A pseudo-continuously operating atom laser was demonstrated for the first time by Theodor Hänsch, Immanuel Bloch and Tilman Esslinger at the Max Planck Institute for Quantum Optics in Munich. They produced a well-controlled continuous beam spanning up to 100 ms, whereas their predecessor produced only short pulses of atoms. However, this does not constitute a continuous atom laser since the replenishing of the depleted BEC lasts approximately 100 times longer than the duration of the emission itself (i.e. the duty cycle is 1/100). Recent developments in the field have shown progress towards a continuous atom laser, namely the creation of a continuous Bose-Einstein condensate.

==Applications==

Atom lasers are critical for atom holography. Similar to conventional holography, atom holography uses the diffraction of atoms.
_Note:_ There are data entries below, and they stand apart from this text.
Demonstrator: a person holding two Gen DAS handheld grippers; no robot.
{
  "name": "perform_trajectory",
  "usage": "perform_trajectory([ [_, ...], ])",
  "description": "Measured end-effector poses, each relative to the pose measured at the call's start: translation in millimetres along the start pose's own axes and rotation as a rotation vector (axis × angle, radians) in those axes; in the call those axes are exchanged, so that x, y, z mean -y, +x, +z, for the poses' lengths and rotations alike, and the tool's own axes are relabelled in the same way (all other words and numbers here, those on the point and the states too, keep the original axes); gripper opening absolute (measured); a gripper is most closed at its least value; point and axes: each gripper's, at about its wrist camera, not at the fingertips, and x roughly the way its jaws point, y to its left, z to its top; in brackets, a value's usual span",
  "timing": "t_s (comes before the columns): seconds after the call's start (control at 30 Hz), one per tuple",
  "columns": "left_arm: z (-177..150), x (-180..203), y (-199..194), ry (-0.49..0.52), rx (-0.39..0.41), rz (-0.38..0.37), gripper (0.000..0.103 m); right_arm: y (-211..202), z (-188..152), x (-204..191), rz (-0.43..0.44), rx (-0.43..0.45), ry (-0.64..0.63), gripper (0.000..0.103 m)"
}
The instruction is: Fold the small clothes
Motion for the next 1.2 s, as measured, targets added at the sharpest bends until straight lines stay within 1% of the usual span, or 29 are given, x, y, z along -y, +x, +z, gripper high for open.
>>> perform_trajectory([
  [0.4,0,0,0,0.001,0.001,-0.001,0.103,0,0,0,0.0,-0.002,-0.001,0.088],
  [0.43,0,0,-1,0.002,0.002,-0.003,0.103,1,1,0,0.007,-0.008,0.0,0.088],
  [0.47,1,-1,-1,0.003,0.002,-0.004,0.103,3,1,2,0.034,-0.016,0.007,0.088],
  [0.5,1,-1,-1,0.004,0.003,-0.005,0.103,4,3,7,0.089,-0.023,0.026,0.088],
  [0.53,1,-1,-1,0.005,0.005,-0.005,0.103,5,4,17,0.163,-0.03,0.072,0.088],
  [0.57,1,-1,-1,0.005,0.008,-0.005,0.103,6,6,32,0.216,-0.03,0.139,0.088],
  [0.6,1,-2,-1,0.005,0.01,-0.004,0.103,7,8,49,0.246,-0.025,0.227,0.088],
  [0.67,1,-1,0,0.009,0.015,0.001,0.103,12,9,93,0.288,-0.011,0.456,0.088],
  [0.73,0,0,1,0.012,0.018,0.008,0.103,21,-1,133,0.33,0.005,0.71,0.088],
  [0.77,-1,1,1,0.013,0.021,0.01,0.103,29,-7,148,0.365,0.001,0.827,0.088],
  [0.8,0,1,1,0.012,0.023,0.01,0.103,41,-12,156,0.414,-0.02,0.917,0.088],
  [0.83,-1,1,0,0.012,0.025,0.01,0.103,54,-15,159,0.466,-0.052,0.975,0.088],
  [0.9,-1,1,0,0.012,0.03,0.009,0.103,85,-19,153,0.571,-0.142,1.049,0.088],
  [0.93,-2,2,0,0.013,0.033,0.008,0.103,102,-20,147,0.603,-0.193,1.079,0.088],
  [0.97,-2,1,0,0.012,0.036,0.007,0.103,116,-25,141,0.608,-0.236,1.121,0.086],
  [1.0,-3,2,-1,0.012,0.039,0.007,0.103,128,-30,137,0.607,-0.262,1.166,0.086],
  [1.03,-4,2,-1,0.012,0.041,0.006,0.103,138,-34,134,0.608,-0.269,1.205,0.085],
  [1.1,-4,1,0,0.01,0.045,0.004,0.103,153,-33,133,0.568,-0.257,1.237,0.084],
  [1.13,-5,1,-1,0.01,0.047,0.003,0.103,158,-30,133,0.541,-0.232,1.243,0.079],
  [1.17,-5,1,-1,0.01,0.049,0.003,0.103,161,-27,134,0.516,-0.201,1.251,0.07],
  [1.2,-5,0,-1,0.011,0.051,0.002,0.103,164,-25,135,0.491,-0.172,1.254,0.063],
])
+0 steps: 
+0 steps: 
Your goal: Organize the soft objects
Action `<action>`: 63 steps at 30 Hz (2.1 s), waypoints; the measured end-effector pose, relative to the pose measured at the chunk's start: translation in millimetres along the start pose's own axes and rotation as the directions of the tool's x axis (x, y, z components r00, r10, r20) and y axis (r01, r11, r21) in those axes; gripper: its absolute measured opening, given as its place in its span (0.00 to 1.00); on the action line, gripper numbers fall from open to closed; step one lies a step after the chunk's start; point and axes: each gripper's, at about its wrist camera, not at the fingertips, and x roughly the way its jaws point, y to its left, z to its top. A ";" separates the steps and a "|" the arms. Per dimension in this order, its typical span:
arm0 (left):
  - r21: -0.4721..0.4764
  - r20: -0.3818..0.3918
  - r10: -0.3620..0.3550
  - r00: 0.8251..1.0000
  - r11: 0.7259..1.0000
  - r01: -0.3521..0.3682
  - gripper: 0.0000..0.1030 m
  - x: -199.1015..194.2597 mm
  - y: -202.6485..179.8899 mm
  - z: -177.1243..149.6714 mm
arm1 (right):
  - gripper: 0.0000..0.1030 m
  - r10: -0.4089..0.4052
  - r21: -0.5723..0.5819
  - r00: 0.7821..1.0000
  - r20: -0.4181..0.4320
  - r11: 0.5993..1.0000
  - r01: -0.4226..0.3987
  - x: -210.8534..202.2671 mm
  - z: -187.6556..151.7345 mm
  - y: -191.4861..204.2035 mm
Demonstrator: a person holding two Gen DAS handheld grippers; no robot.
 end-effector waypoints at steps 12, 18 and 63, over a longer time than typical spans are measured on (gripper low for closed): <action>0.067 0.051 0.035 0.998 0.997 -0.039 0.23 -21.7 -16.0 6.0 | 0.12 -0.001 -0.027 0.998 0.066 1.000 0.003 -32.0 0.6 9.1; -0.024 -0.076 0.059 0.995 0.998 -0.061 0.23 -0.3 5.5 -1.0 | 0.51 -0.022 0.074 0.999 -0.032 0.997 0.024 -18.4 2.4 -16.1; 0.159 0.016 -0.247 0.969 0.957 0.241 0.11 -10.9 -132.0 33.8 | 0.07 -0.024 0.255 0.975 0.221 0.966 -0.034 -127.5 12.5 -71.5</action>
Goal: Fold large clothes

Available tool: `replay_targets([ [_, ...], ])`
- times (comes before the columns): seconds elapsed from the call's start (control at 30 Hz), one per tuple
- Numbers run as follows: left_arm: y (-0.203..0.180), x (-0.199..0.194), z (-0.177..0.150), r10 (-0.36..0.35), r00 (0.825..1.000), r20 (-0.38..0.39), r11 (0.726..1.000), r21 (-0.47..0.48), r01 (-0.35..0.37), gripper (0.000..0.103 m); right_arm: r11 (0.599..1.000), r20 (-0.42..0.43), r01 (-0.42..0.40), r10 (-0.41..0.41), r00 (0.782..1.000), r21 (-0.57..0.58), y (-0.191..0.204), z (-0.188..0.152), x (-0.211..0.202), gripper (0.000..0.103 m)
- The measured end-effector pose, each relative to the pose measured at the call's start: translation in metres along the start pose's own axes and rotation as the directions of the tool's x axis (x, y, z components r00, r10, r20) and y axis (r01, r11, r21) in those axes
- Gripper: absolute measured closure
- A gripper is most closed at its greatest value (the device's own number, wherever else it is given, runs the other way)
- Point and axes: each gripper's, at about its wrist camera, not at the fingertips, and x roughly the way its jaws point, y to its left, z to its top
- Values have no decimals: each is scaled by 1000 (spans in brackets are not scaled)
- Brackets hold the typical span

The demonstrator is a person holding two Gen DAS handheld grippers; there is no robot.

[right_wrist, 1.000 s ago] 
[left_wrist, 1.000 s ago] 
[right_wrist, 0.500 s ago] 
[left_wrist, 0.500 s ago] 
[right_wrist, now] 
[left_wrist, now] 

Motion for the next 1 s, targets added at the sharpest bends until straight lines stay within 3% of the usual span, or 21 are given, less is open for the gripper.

The De Broglie wavelength of the atoms is much smaller than the wavelength of light, so atom lasers can create much higher-resolution holographic images. Atom holography might be used to project complex integrated-circuit patterns, just a few nanometres in scale, onto semiconductors. Another application, which might also benefit from atom lasers, is atom interferometry. In an atom interferometer, an atomic wave packet is coherently split into two wave packets that follow different paths before recombining. Atom interferometers, which can be more sensitive than optical interferometers, could be used to test quantum theory, and have such high precision that they may even be able to detect changes in space-time. This is because the de Broglie wavelength of the atoms is much smaller than the wavelength of light, the atoms have mass, and because the internal structure of the atom can also be exploited.